BEGIN Information shown

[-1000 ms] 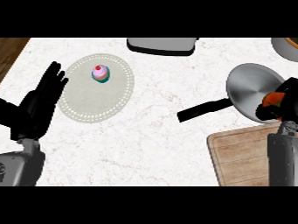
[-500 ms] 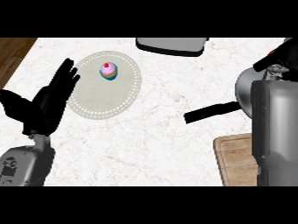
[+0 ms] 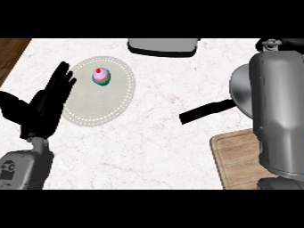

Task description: Pick the tomato from the cutting board and place it in the pan

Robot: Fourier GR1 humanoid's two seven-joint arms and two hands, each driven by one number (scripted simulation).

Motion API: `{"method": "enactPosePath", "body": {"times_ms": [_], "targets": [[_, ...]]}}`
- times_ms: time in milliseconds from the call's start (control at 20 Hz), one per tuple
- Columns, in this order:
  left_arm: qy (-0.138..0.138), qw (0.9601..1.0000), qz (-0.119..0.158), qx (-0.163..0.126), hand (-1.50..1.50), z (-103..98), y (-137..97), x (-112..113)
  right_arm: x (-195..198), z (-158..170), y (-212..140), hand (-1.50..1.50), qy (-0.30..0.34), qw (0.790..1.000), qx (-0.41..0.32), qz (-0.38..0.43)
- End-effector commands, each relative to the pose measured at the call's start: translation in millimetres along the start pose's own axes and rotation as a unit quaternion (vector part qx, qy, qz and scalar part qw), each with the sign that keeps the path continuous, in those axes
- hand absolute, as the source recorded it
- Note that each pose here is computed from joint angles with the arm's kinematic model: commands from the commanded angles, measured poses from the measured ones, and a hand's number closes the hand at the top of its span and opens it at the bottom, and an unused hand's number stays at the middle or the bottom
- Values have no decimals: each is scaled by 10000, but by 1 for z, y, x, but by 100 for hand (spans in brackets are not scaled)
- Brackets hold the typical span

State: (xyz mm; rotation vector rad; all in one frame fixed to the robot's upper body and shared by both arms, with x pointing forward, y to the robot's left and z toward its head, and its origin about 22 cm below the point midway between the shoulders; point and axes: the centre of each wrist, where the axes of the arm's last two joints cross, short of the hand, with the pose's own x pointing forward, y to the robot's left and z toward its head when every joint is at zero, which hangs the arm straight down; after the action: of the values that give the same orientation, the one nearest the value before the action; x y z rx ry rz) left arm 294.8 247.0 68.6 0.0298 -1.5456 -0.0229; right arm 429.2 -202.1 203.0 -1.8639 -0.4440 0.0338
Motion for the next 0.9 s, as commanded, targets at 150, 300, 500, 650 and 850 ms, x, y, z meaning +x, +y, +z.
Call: {"method": "enactPosePath", "body": {"times_ms": [150,300,500,650,850], "targets": [[70,9997,45,242,0,15,12,1,-8,-1,43,150,741,9968,-43,-302],[34,9994,-15,348,0,7,11,-9,-20,0,73,150,639,9972,1,-389],[102,9994,56,317,0,15,-2,-7,-34,-23,91,150,443,9962,283,-696],[67,9996,-71,248,0,17,17,-3,-44,-19,127,150,410,9959,416,-695],[22,9993,-60,361,0,5,30,-3,-67,-29,160,150,591,9952,655,-416]]}}
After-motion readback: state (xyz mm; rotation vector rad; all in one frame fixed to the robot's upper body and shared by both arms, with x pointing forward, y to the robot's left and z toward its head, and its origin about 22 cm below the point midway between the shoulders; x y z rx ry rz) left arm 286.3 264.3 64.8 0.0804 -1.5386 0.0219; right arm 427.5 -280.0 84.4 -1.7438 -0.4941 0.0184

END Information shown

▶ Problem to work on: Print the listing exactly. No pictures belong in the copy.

▶ Task answer:
[-1000 ms] 
[-500 ms] 
[+0 ms] 

Task description: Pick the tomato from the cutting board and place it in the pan

Robot: Fourier GR1 humanoid's two seven-joint arms and two hands, each driven by one number (scripted simulation).

Motion API: `{"method": "enactPosePath", "body": {"times_ms": [_], "targets": [[_, ...]]}}`
- times_ms: time in milliseconds from the call's start (control at 20 Hz), one per tuple
- Columns, in this order:
  left_arm: qy (-0.138..0.138), qw (0.9601..1.0000), qz (-0.119..0.158), qx (-0.163..0.126), hand (-1.50..1.50), z (-103..98), y (-137..97), x (-112..113)
  right_arm: x (-195..198), z (-158..170), y (-212..140), hand (-1.50..1.50), qy (-0.30..0.34), qw (0.790..1.000), qx (-0.41..0.32), qz (-0.38..0.43)
- End-effector commands, each relative to the pose measured at the call's start: translation in millimetres along the start pose's own axes and rotation as a unit quaternion (vector part qx, qy, qz and scalar part qw), each with the sign that keeps the path continuous, in those axes
- hand absolute, as the source recorded it
- Note that each pose here is computed from joint angles with the arm's kinematic model: commands from the commanded angles, measured poses from the measured ones, and a hand's number closes the hand at the top of its span and opens it at the bottom, and an unused hand's number stays at the middle or the bottom
- Values have no decimals: each is scaled by 10000, but by 1 for z, y, x, but by 100 for hand (spans in brackets are not scaled)
- Brackets hold the typical span

State: (xyz mm; rotation vector rad; all in one frame fixed to the robot's upper body and shared by both arms, with x pointing forward, y to the robot's left and z toward its head, and its origin about 22 cm below the point midway between the shoulders; point and axes: the centre of each wrist, where the axes of the arm's last two joints cross, short of the hand, with the pose's own x pointing forward, y to the robot's left and z toward its head when every joint is at zero, which hangs the arm straight down; after the action: of the values that give the same orientation, the one nearest the value before the action; x y z rx ry rz) left arm 294.8 247.0 68.6 0.0298 -1.5456 -0.0229; right arm 429.2 -202.1 203.0 -1.8639 -0.4440 0.0338
Motion for the next 0.9 s, as commanded, targets at 150, 300, 500, 650 and 850 ms, x, y, z meaning +x, +y, +z.
Call: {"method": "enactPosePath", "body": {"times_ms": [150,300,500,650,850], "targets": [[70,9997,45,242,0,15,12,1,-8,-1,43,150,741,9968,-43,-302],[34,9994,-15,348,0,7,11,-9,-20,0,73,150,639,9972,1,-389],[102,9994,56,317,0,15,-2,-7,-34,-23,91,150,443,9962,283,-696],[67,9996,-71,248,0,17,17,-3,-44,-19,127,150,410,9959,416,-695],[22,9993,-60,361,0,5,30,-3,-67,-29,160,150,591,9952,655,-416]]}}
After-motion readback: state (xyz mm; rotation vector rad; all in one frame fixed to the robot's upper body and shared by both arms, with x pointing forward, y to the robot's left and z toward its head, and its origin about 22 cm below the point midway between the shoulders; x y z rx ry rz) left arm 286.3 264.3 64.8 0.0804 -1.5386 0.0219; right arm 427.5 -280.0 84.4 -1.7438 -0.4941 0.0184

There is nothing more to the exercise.